Откуда в татарских местах Оленёвка? Олени водились только на коврике над кроватью в украинской хате бабы Кати, где мы снимали жилье. По-соседству обнаружились и другие не совсем местные названия: Окунёвка, Медведёвка. Объяснялось это просто. Получив Крым в подарок от Хрущева, Украина стала его заселять. Крестьянам подъёмные платили; ну, и освоили они целину, отобранную у коренных жителей.
Маленький Котя еще не говорил толком, но мог повторить и повторял любую мелодию. Все были убеждены: он станет музыкантом. В сущности, почти так и вышло… почти. В 1980-м, вопреки всем ожиданиям, Гольдберги получили разрешение и уехали в Канаду, в Калгари. Там дети выросли. Сережа пошел в университет, Котя — в музыку, только не в классическую; он немножко играл на всех инструментах, а на жизнь зарабатывал — татуировкой. Незачем говорить, что и сам он оказался покрыт ею сверху донизу.
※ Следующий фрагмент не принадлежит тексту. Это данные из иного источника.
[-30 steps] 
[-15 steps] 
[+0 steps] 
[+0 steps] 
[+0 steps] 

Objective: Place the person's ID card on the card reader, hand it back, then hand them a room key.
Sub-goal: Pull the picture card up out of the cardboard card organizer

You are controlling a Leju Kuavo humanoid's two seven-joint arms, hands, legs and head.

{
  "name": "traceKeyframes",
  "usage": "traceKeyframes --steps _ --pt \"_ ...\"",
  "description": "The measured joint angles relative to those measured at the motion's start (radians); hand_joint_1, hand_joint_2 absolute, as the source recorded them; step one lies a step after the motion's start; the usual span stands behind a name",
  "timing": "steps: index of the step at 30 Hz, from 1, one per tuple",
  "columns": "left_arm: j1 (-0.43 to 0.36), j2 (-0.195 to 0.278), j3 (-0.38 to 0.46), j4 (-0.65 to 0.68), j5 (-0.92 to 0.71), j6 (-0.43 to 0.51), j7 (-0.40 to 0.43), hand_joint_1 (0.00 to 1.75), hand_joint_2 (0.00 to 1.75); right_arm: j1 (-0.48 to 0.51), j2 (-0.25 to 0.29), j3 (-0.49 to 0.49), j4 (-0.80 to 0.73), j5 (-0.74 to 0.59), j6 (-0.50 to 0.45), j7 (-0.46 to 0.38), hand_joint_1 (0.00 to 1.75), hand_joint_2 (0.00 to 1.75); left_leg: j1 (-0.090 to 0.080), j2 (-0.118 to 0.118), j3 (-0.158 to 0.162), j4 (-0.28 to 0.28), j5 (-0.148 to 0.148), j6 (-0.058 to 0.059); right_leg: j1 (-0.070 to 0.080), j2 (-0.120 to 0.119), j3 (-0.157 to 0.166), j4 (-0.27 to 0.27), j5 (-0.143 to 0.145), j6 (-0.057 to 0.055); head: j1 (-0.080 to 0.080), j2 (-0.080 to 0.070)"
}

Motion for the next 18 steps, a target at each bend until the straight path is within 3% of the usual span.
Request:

Летом 1979 года, после таниной операции, мы снимали дачу в Горской, вдоль Приморского шоссе, за Лисьим Носом, — снеимали вместе с таниной ближайшей подругой Ниной Геворкянц и ее дочкой Женей, тремя годами моложе Лизы. Таня была еще очень слаба после операции, ходила с палкой. Нина обещала делать за нее почти всю дачную работу — и не обманула. Осложняла общежитие только маленькая Женя, которой следовало бы родиться мальчишкой — так была резва, проказлива и бесстрашна. В связи с нею, с ее рождением, я узнал о престранном законе, всегда действовавшем в Российской Федерации. Дело в том, что Нина по паспорту значилась армянкой (с тем же успехом она могла записаться и полькой — по матери), а отец Жени был из вепсов, не подумайте дурного: из той самой веси, которая вместе со словенами ходила в девятом веке к варягам просить себе князя. Так вот, закон республики предусматривал в мое время для таких детей право записаться русскими. Если оба родителя — разной «национальнсти», притом любой; если даже ни один из них не значится русским, — всё равно перед ребенком открыты братские объятия первого среди равных.